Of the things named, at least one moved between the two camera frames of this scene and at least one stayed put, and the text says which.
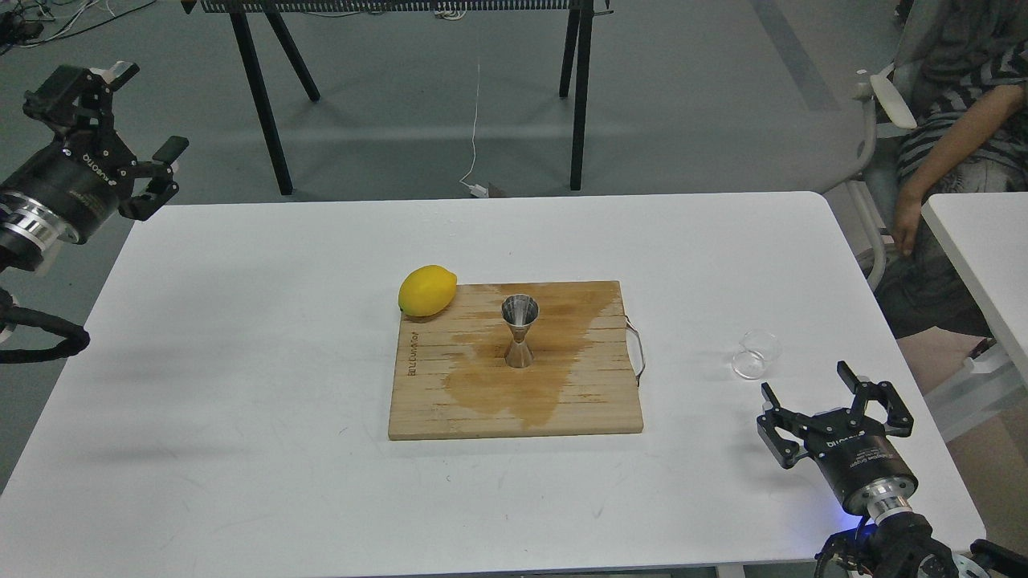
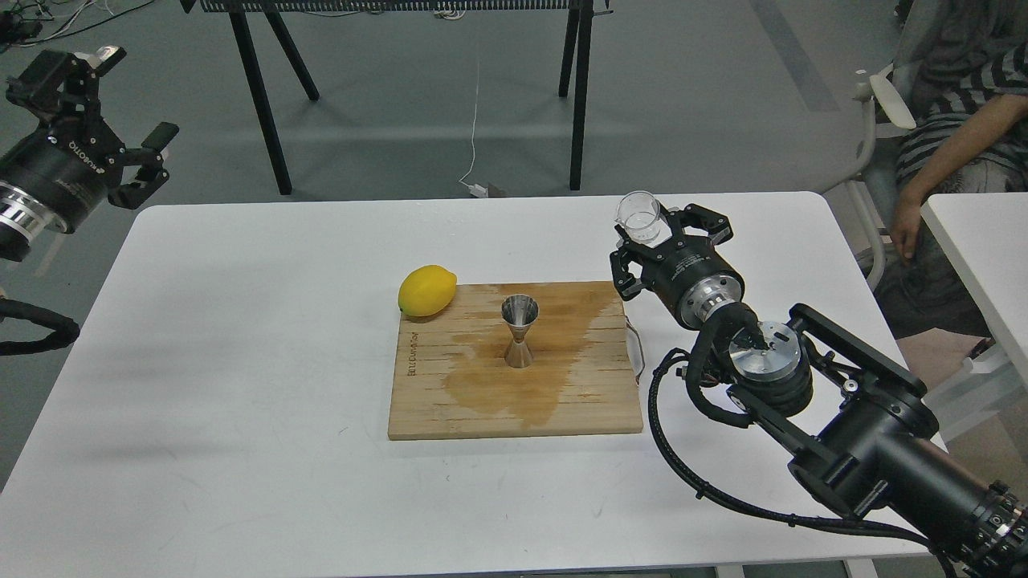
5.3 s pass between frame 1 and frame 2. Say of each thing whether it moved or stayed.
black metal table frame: stayed
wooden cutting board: stayed
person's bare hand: stayed
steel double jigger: stayed
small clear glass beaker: moved
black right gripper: moved
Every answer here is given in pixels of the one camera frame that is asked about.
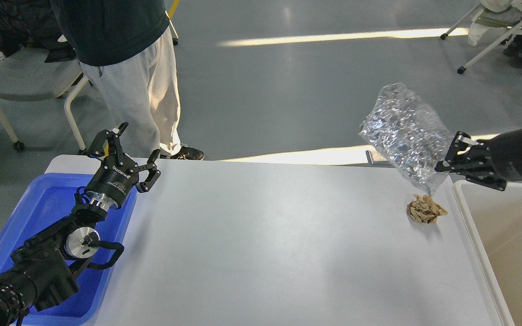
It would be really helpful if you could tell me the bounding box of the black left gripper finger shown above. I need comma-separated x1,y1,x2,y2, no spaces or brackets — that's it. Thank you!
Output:
128,150,161,193
82,122,129,167

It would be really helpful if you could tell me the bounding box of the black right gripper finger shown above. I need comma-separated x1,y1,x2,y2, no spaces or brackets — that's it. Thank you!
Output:
435,163,507,191
442,131,488,166

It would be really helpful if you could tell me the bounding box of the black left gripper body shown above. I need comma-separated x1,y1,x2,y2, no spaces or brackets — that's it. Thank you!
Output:
84,155,140,209

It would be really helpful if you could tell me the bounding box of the silver foil bag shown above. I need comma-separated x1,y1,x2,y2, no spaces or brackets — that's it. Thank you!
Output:
358,82,454,195

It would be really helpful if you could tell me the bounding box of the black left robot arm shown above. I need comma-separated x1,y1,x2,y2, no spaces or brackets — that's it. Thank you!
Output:
0,122,161,326

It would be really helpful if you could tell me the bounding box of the white plastic bin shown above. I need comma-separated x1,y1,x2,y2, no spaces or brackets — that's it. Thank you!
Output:
453,180,522,326

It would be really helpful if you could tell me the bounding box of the crumpled brown paper ball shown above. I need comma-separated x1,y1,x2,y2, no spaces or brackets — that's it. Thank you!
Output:
406,194,448,224

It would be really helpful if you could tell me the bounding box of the person in grey trousers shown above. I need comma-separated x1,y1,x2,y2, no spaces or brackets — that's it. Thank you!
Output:
50,0,204,160

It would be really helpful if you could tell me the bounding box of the white chair top right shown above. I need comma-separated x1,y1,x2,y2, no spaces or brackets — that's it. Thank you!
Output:
440,0,522,74

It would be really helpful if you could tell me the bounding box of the black jacket on chair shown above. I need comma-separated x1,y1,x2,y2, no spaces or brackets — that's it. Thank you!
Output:
0,0,76,62

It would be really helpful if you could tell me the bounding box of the grey chair white frame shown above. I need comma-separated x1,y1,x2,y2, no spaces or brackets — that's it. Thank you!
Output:
0,48,89,154

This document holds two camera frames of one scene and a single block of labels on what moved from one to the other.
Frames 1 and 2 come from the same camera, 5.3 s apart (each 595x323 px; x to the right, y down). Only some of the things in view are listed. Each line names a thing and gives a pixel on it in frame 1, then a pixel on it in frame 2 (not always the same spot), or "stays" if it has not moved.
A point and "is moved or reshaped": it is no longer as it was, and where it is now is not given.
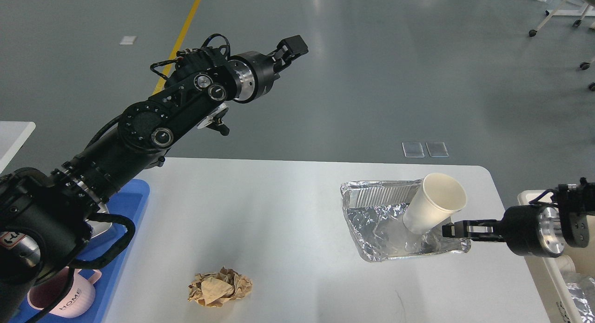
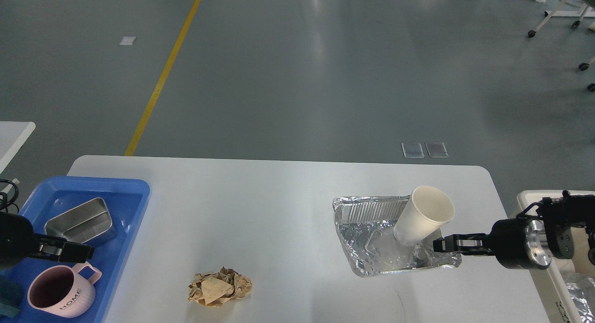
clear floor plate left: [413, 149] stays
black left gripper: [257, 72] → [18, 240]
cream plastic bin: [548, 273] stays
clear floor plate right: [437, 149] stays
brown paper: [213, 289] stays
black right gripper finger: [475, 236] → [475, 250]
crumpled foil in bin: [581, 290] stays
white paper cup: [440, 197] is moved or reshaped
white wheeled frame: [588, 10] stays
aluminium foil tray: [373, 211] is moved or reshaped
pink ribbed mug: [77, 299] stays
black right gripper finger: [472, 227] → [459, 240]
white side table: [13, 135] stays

====

■ WORK TO COMPLETE
Once the images are dropped, set down the remaining material word for word.

■ EXPECTED ANSWER
Of the things named, at least one moved between the two camera frames of this scene and at least one stayed put, and the text says which.
5.3 s pass between frame 1 and frame 2. Say of each thing whether it moved or stayed.
black metal table frame: stayed
wooden cutting board: stayed
person's bare hand: stayed
steel double jigger: stayed
small clear glass beaker: moved
black right gripper: moved
Every answer here is given in pixels of the one camera frame that is asked about.
It would be really helpful if you could tell me the bounding box of the black left gripper finger shown above. I need comma-separated x1,y1,x2,y2, no spaces or brackets — that's it. Thank you!
Output:
128,150,161,193
82,122,129,167

It would be really helpful if you could tell me the bounding box of the black right gripper finger shown above. I need comma-separated x1,y1,x2,y2, no spaces or brackets — that's it. Thank you!
Output:
435,163,507,191
442,131,488,166

It would be really helpful if you could tell me the bounding box of the black left gripper body shown above. I need comma-separated x1,y1,x2,y2, no spaces or brackets — that's it. Thank you!
Output:
84,155,140,209

It would be really helpful if you could tell me the bounding box of the silver foil bag shown above. I need comma-separated x1,y1,x2,y2, no spaces or brackets — that's it. Thank you!
Output:
358,82,454,195

It would be really helpful if you could tell me the bounding box of the black left robot arm shown above. I need comma-separated x1,y1,x2,y2, no spaces or brackets — that's it. Thank you!
Output:
0,122,161,326

It would be really helpful if you could tell me the bounding box of the white plastic bin shown above. I need comma-separated x1,y1,x2,y2, no spaces or brackets — that's it. Thank you!
Output:
453,180,522,326

It would be really helpful if you could tell me the bounding box of the crumpled brown paper ball shown above. I need comma-separated x1,y1,x2,y2, no spaces or brackets — that's it. Thank you!
Output:
406,194,448,224

It would be really helpful if you could tell me the bounding box of the person in grey trousers shown above. I need comma-separated x1,y1,x2,y2, no spaces or brackets — that's it. Thank you!
Output:
50,0,204,160

It would be really helpful if you could tell me the bounding box of the white chair top right shown above. I need comma-separated x1,y1,x2,y2, no spaces or brackets — that's it. Thank you!
Output:
440,0,522,74

It would be really helpful if you could tell me the bounding box of the black jacket on chair shown above. I need comma-separated x1,y1,x2,y2, no spaces or brackets — that's it. Thank you!
Output:
0,0,76,62

It would be really helpful if you could tell me the bounding box of the grey chair white frame shown above. I need comma-separated x1,y1,x2,y2, no spaces or brackets — that's it. Thank you!
Output:
0,48,89,154

This document holds two camera frames of one scene and a single block of labels on what moved from one to the other.
Frames 1 and 2 come from the same camera, 5.3 s apart (each 595x323 px; x to the right, y down). Only some of the things in view are listed. Each line names a thing and gives a pixel on it in frame 1, then a pixel on it in frame 2 (not always the same spot), or "stays" if it has not moved.
A point and "is moved or reshaped": it is no longer as it was, and where it is now is not given.
clear floor plate left: [413, 149] stays
black left gripper: [257, 72] → [18, 240]
cream plastic bin: [548, 273] stays
clear floor plate right: [437, 149] stays
brown paper: [213, 289] stays
black right gripper finger: [475, 236] → [475, 250]
crumpled foil in bin: [581, 290] stays
white paper cup: [440, 197] is moved or reshaped
white wheeled frame: [588, 10] stays
aluminium foil tray: [373, 211] is moved or reshaped
pink ribbed mug: [77, 299] stays
black right gripper finger: [472, 227] → [459, 240]
white side table: [13, 135] stays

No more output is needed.